> **Task description**
Please state the number of lines in the material below that contain "look", with no other words.

* * * * * * * * *

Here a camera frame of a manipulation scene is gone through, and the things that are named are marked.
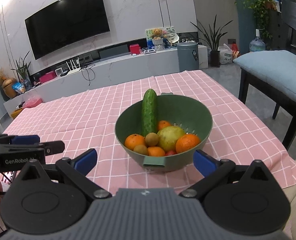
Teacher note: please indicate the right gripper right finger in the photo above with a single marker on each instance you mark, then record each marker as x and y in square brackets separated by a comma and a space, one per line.
[214, 172]

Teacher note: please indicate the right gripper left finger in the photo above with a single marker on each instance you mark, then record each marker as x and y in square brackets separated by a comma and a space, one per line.
[74, 172]

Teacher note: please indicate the red tomato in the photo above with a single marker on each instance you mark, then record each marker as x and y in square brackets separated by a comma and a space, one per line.
[170, 153]

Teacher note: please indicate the green colander bowl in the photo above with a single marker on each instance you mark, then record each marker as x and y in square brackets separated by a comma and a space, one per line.
[189, 114]

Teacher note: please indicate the yellow green pear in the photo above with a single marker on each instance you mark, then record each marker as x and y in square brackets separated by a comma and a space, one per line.
[168, 137]

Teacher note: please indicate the small orange tangerine front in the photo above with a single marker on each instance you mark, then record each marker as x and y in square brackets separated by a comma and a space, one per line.
[155, 151]

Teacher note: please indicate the brown kiwi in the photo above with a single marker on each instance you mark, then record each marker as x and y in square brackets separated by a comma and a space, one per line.
[141, 149]
[151, 139]

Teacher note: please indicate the green cucumber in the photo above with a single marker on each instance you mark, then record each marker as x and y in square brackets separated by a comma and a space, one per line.
[149, 112]

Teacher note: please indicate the pink storage basket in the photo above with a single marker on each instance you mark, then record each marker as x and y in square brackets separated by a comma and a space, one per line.
[32, 102]

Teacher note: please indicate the brown round vase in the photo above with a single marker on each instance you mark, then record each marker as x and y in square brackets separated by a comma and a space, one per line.
[6, 84]

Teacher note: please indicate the potted plant left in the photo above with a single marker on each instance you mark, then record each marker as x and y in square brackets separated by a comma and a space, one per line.
[22, 69]

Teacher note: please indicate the pink box on console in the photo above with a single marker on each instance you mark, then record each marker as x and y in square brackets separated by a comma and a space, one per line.
[47, 77]

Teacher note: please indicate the white wifi router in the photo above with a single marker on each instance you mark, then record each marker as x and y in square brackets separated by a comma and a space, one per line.
[73, 66]

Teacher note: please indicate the white plastic bag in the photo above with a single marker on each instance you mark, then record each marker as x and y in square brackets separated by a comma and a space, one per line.
[225, 54]

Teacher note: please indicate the chair with blue cushion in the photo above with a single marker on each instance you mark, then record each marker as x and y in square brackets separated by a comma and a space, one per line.
[272, 72]

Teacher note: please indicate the grey trash bin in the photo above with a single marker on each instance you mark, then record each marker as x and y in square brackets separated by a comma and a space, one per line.
[188, 56]

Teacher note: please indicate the white TV console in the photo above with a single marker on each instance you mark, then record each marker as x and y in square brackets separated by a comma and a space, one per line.
[102, 74]

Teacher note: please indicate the potted long-leaf plant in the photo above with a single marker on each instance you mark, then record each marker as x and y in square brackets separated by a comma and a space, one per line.
[212, 38]

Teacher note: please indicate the blue water jug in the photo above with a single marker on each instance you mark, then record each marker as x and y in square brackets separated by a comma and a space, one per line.
[257, 44]

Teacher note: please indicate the red box on console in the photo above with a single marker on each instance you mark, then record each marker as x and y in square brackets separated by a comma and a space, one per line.
[135, 49]

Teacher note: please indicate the teddy bear gift set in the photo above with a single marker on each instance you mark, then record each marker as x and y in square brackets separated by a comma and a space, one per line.
[161, 38]

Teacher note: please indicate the dark cabinet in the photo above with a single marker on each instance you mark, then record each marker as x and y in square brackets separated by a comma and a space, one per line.
[282, 33]

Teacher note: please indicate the leafy green plant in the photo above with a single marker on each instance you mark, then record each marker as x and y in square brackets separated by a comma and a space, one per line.
[261, 10]

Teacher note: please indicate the black wall television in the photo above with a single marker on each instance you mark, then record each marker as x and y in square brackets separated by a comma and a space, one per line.
[65, 22]

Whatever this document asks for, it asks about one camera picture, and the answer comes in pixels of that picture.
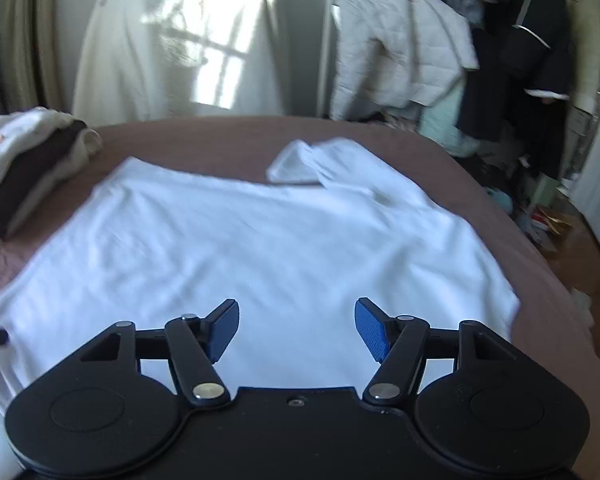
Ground beige curtain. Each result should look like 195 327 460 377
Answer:
0 0 64 112

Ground white quilted jacket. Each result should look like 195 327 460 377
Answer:
329 0 479 120

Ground brown bed cover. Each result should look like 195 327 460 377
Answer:
0 117 600 479

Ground white t-shirt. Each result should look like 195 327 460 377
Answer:
0 139 519 408

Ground folded clothes stack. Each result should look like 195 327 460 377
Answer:
0 107 102 245

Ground white cloth covered furniture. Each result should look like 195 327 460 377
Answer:
72 0 324 126

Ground dark hanging clothes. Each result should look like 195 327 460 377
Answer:
456 0 573 179

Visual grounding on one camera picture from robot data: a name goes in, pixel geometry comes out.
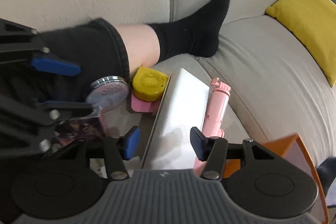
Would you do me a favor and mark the pink selfie stick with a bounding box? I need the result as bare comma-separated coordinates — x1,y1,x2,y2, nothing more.
194,78,231,175

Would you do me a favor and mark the beige fabric sofa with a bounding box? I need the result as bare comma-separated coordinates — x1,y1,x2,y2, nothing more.
1,0,335,164

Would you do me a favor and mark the orange cardboard box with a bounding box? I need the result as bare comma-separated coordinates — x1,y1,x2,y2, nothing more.
223,134,330,223

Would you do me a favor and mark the person right leg black sock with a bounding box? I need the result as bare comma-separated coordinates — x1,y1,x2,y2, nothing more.
316,157,336,196

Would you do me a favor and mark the silver round compact mirror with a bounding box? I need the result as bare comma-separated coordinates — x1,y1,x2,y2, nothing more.
86,76,130,110

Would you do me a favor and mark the yellow tape measure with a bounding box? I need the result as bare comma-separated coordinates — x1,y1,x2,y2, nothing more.
132,67,169,102

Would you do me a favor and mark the person left leg black sock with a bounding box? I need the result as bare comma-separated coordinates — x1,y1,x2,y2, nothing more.
38,0,230,102

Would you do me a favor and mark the person leg black sock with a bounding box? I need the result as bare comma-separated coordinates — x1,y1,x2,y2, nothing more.
38,0,230,102
316,157,336,196

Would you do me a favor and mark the yellow cushion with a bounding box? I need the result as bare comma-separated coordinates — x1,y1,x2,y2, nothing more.
265,0,335,87

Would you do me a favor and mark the clear photo card sleeve pack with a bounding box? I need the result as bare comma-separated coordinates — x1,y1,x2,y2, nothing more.
53,107,107,146

* * * * * * * * *

> **Written answer**
7